R语言绘图学习笔记-CDA数据分析师官网

热线电话：13121318867

首页精彩阅读R语言绘图学习笔记

R语言绘图学习笔记

2017-07-22

R语言绘图学习笔记

在做数据分析时，我们通常作的举动就是画散点图分析。因为通过散点图的分析，我们可以最直观，最简单的得出大概的结论。今天我分享的内容就是R语言的绘图函数。

关于R语言强大的绘图功能，我们可以通过函数demo(graphics),demo(persp)来见识R带给我们的绘图便利。

一、数据的初步分析
我们对数据的初步分析常用的图像有：散点图、直方图、茎叶图、箱线图。对于时间序列，散点图，acf图，pacf图，残差图更是数据分析、建模的有利帮手。

先介绍创建图像的函数plot（）的用法：

Plot（x,y…）:x（在x轴上）与y（在y轴上）的二元作图，如果缺省x，x视为y的序列标号

我们以截面数据（R中自带数据集cars为例，看看散点图的做法）

plot(cars$speed,cars$dist, xlab = expression(speed^" of cars"), ylab =expression(dist^" of cars"))#从图中我们可以看到线性相关，从而可以考虑对这两个变量做回归分析

我们以随机游走序列为例也来看一个时间序列图：

set.seed(154)#用途是给定伪随机数的seed，在同样的seed下，R生成的伪随机数序列是相同的。

w<-rnorm(200)

x<-cumsum(w)#累计求和，seeexample：cumsum(1:!0)

wd<-w+0.2

xd<-cumsum(wd)

plot.ts(xd,ylim=c(-5,55))

我们可以看到如下图像：

对于一些需要猜测分布截面数据，没有比直方图更适合的了。我们通常使用函数hist（）。

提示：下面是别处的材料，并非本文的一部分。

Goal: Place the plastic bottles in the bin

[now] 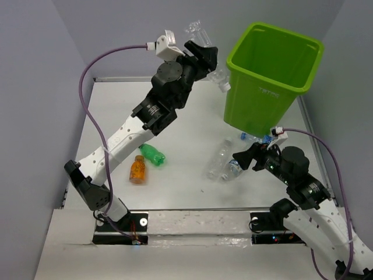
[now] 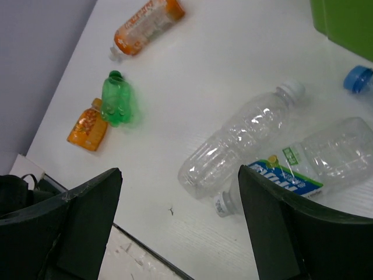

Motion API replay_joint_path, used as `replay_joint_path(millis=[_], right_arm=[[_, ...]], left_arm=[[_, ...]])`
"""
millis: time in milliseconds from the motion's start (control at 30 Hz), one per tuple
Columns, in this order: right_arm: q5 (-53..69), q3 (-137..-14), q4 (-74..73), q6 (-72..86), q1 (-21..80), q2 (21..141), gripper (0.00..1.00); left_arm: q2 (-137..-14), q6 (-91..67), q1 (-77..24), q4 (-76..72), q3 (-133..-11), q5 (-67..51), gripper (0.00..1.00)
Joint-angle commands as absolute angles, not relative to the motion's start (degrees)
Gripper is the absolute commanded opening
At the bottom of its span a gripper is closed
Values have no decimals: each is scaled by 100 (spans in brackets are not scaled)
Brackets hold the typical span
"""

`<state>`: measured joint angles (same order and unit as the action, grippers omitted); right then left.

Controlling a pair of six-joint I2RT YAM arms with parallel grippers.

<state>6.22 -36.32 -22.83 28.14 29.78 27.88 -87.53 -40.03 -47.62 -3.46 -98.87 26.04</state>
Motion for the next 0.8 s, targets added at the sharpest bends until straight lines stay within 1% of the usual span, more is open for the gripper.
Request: replay_joint_path(millis=[0,100,133,167,233,267,333,367,500,600,633,667,767], right_arm=[[703,-3446,-2285,3085,3041,2628,86],[835,-3410,-2242,3024,3041,2680,86],[878,-3401,-2224,3015,3041,2715,86],[966,-3401,-2189,3015,3041,2803,86],[1072,-3419,-2136,3006,3041,2856,86],[1081,-3419,-2127,3015,3041,2856,86],[1090,-3419,-2048,3050,3041,2769,86],[1107,-3410,-2022,3050,3041,2725,86],[1178,-3472,-2004,3032,3041,2680,86],[1274,-3445,-1907,2997,3041,2830,86],[1292,-3445,-1881,2980,3041,2874,86],[1318,-3437,-1855,2971,3041,2944,86],[1213,-3480,-1828,2909,3041,3014,86]], left_arm=[[-9550,-3033,-4912,-1220,-10957,2891,63],[-10281,-2550,-5009,-1739,-12081,2979,62],[-10466,-2418,-5018,-1940,-12268,3006,62],[-10912,-2182,-5027,-2325,-12435,3102,62],[-11476,-1979,-5036,-2347,-13469,3076,62],[-12079,-1899,-5036,-2347,-13874,3067,62],[-12584,-1785,-5036,-2460,-14813,3094,62],[-12847,-1558,-5054,-2887,-14897,3137,62],[-13139,-1476,-5054,-3778,-14634,2989,63],[-13517,-1669,-5054,-3929,-14914,2594,72],[-13596,-1705,-5054,-3937,-14967,2506,79],[-13658,-1722,-5062,-3972,-14985,2366,99],[-13693,-1679,-5071,-4034,-14968,2189,99]])
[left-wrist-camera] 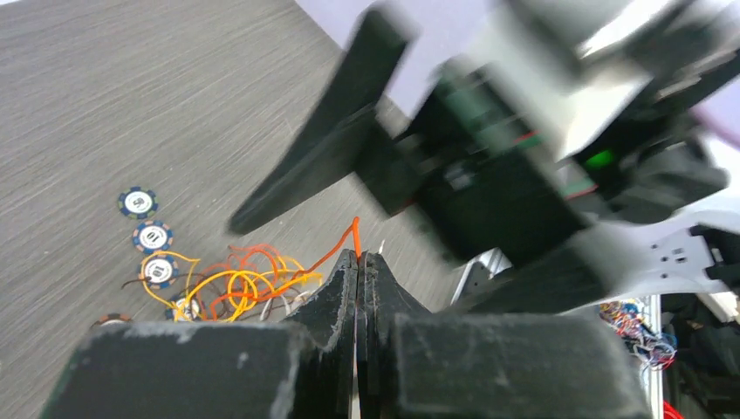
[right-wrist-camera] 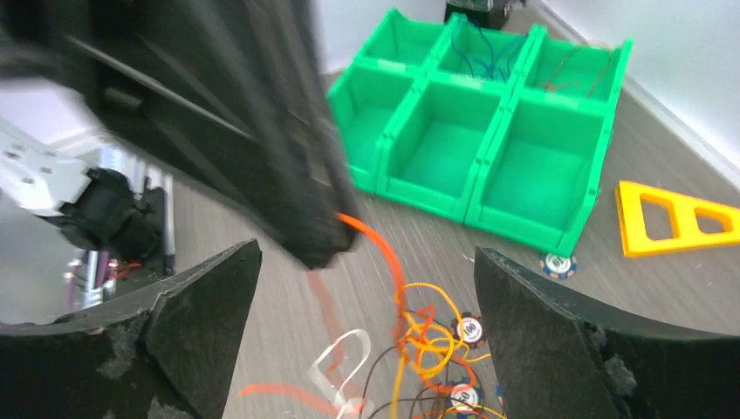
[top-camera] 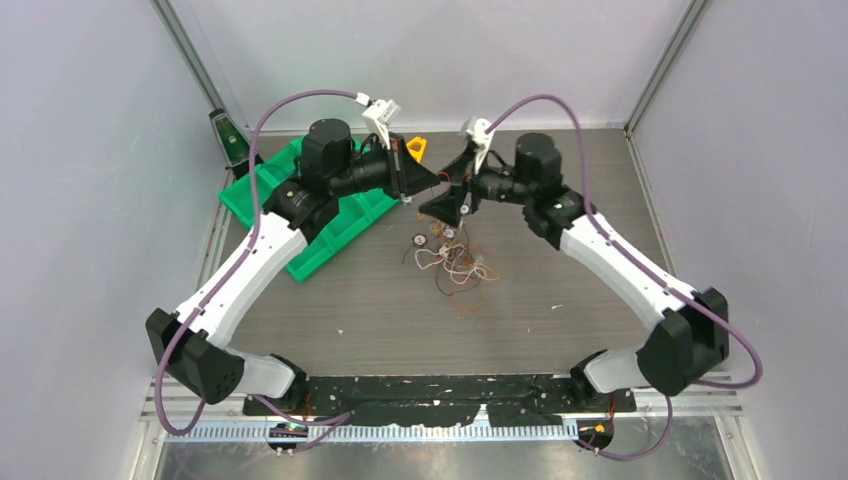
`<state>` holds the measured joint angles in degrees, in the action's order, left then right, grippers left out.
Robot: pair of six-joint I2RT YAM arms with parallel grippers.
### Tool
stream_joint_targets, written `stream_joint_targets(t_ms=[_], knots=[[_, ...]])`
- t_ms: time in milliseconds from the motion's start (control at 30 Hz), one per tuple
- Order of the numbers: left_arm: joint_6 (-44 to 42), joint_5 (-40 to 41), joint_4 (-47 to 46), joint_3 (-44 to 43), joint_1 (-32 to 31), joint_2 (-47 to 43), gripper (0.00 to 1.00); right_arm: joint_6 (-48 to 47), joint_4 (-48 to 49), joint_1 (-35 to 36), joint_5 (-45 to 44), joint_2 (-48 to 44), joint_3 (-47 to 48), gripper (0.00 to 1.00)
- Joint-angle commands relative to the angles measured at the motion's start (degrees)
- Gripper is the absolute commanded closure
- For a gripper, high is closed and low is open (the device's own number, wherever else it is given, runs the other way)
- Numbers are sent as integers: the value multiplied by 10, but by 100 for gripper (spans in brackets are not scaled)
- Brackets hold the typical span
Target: Untangle the cables
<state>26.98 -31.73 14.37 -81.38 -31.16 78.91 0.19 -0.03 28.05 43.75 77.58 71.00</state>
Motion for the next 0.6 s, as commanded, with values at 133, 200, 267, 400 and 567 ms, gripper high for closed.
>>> stream_joint_targets(t_ms=[133,200,267,400,567], knots=[[53,-41,-77,-27,15,-64,100,4,160,46,-107,89,-51,39],[46,-45,-78,-43,34,-71,100,-13,154,45,-114,97,-73,50],[33,-44,-75,-73,64,-75,100,-28,143,39,-113,101,-98,60],[20,-43,-60,-168,126,-69,100,-82,75,29,-102,115,-120,80],[5,-13,-36,-308,192,-43,100,-208,-26,11,-144,144,-109,84]])
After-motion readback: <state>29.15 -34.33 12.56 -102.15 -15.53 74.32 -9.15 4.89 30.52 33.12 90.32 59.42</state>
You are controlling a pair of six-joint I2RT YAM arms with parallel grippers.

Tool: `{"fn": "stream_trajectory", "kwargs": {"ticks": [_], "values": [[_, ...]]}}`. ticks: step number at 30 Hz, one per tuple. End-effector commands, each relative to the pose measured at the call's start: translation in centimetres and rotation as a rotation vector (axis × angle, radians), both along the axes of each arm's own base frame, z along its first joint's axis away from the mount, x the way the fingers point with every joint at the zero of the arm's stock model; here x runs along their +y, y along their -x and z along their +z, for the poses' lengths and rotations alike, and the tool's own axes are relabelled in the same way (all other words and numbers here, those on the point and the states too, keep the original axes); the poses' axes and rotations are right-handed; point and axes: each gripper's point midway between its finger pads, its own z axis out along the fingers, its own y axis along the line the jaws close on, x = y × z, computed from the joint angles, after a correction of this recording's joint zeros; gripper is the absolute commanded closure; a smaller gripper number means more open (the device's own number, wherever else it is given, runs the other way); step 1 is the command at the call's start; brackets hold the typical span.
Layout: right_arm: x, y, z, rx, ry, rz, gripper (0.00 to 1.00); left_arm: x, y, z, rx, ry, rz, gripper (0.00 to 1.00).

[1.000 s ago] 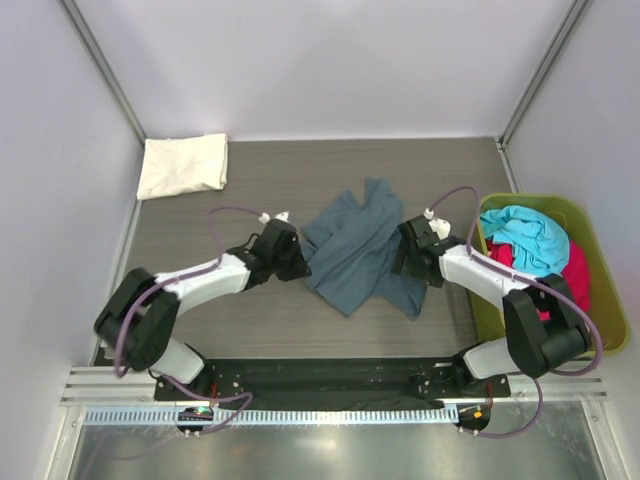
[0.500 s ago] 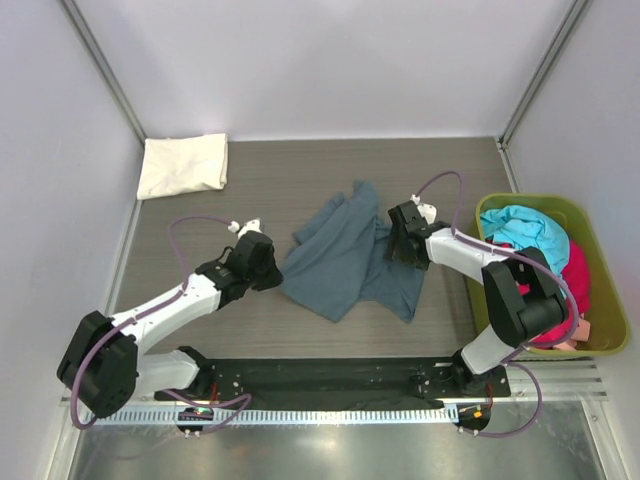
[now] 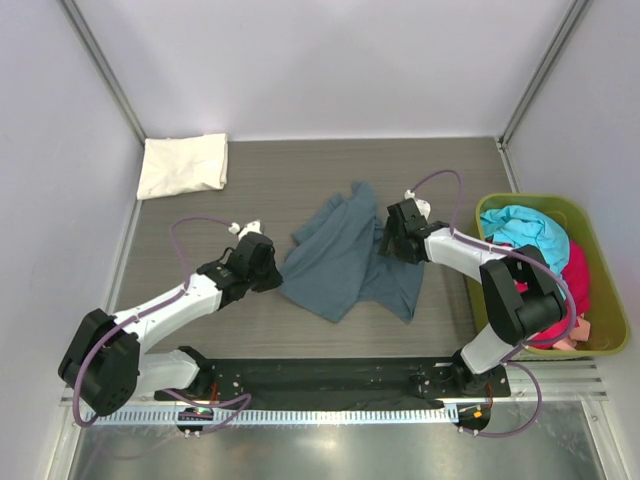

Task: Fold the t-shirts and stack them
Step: Flatten the tshirt out

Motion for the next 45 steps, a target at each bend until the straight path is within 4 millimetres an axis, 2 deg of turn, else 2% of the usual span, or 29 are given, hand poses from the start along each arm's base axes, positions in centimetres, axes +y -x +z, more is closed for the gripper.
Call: {"fn": "stream_trajectory", "kwargs": {"ticks": [1,7,9,15,20,24,30,35,39,43,45], "values": [[0.5,-0.7,0.2,-0.027,-0.010,0.019,0.44,0.1,-0.6,0.0,-0.026,0.003,0.018,1.00],[0.0,0.2,-1.4,0.015,0.006,0.017,0.66,0.2,-0.6,-0.4,-0.022,-0.004,0.021,1.00],[-0.1,0.3,-1.2,0.008,0.008,0.012,0.74,0.2,-0.6,-0.4,-0.021,-0.005,0.021,1.00],[-1.4,0.6,-0.1,-0.014,0.054,-0.028,0.84,0.2,-0.7,-0.4,-0.024,-0.007,0.024,1.00],[-2.1,1.0,1.7,-0.040,0.067,-0.044,0.85,0.4,-0.9,0.1,-0.033,-0.006,0.034,1.00],[-2.0,1.6,2.1,-0.045,0.044,-0.040,0.81,0.4,-0.9,0.4,-0.037,-0.006,0.036,1.00],[-1.6,2.6,1.2,-0.022,0.013,-0.020,0.80,0.5,-0.8,0.2,-0.031,-0.004,0.041,1.00],[-0.4,2.2,0.8,-0.023,-0.032,0.015,0.66,0.5,-0.7,-0.1,-0.026,-0.004,0.042,1.00],[0.4,1.5,1.6,-0.044,-0.059,0.029,0.58,0.7,-0.5,-0.3,-0.022,-0.006,0.043,1.00],[1.0,0.8,2.1,-0.056,-0.069,0.039,0.57,0.7,-0.4,-0.2,-0.024,-0.003,0.047,1.00],[1.1,0.7,1.7,-0.045,-0.064,0.040,0.57,0.7,-0.4,-0.3,-0.023,-0.004,0.047,1.00]]}}
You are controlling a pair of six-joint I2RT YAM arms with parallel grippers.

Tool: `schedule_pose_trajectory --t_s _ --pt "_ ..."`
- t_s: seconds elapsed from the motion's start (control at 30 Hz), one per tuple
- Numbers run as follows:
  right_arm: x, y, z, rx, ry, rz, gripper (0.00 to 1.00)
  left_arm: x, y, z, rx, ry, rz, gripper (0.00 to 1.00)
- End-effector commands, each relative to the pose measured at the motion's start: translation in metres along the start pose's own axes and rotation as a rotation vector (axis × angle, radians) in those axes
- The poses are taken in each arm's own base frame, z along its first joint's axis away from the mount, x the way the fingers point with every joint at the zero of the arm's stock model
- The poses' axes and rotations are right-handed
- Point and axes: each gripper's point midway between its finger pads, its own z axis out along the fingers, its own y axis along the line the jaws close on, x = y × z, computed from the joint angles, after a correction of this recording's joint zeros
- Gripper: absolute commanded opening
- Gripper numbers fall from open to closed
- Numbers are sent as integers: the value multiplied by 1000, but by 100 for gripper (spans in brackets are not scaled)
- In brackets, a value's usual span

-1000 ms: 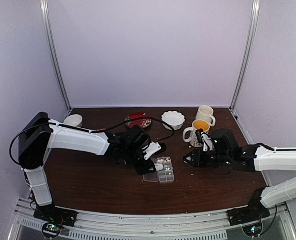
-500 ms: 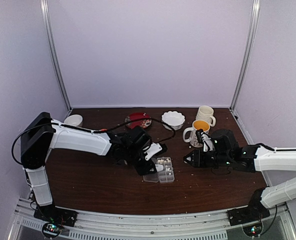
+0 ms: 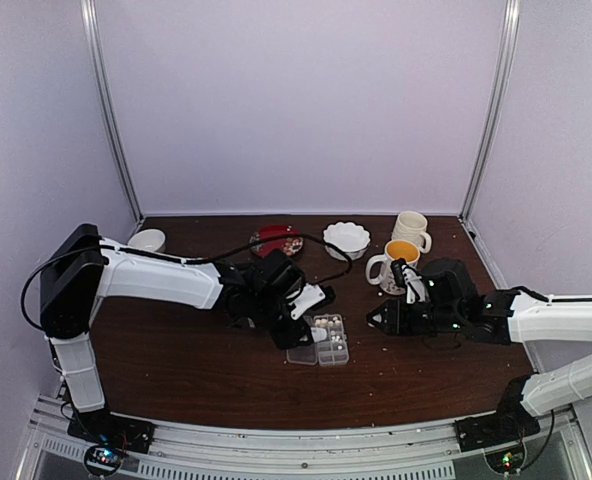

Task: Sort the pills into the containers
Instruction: Pour the pill into the compartment of the pill container.

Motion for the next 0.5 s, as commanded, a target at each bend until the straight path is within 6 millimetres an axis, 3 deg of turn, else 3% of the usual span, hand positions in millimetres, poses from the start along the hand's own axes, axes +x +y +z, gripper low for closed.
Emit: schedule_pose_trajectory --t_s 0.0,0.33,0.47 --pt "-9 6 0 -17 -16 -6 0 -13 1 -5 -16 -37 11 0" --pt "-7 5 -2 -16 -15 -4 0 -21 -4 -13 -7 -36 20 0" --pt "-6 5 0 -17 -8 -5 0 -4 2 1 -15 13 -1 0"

用法如下：

hist(x, breaks = "Sturges",

freq = NULL, probability = !freq,

include.lowest = TRUE, right = TRUE,

density = NULL, angle = 45, col = NULL, border = NULL,

main = paste("Histogram of" , xname),

xlim = range(breaks), ylim = NULL,

xlab = xname, ylab,

axes = TRUE, plot = TRUE, labels = FALSE,

nclass = NULL, warn.unused = TRUE, ...)

我们来看看模拟二项分布所得的数据的画出的直方图：

x<-rbinom(100000,100,0.9)

hist(x)

通常对于大规模的数据，了解其分布也是需要的，我们常用箱线图来描述，还是使用上面的模拟数据x,有boxplot(x).两个函数得到的图：

对于小规模数据，茎叶图也是常被使用的。R中的stem函数可以完成它。Stem函数用法：stem(x, scale = 1, width = 80, atom = 1e-08)

>stem(log10(islands))#对于R的数据集islands取常用对数得到的茎叶图.

The decimal point is at the |

1 | 1111112222233444

1 | 5555556666667899999

2 | 3344

2 | 59

3 |

3 | 5678

4 | 012

对于时间序列的绘图，我们以AR（2）模型的模拟为例：

w<-rnorm(550)

x<-filter(w,filter=c(1,-0.9),"recursive")

acf(x)

pacf(x)

得到图像：

这些可以创建一张图的函数，在R中被称为高级绘图函数。除了我们提到的这些外还有饼图：pie(),条形图：barplot(),qq图：qqnorm(),qqplot(),等高线：contour().等

二、图像的内容的丰富

R绘图函数的大部分参数是一致的，主要参数有：

Add=F（默认参数）：叠加图形，不过要加点或线的话，一般使用points,lines这样的低级绘图函数

Type=”p” （默认参数）：指定图形类型：p：点,l：线,b：点连线,o：线在点上,h：垂直线,s：阶梯式

Xlab,ylab:坐标轴标签

Main：主标题

Xlim,ylim:坐标轴范围

我们可以利用这些命令画一些概率密度分布图：

par(mfrow=c(2,2))

plot(seq(0,20),dpois(seq(0,20),4),type="h",main="poissondistribution")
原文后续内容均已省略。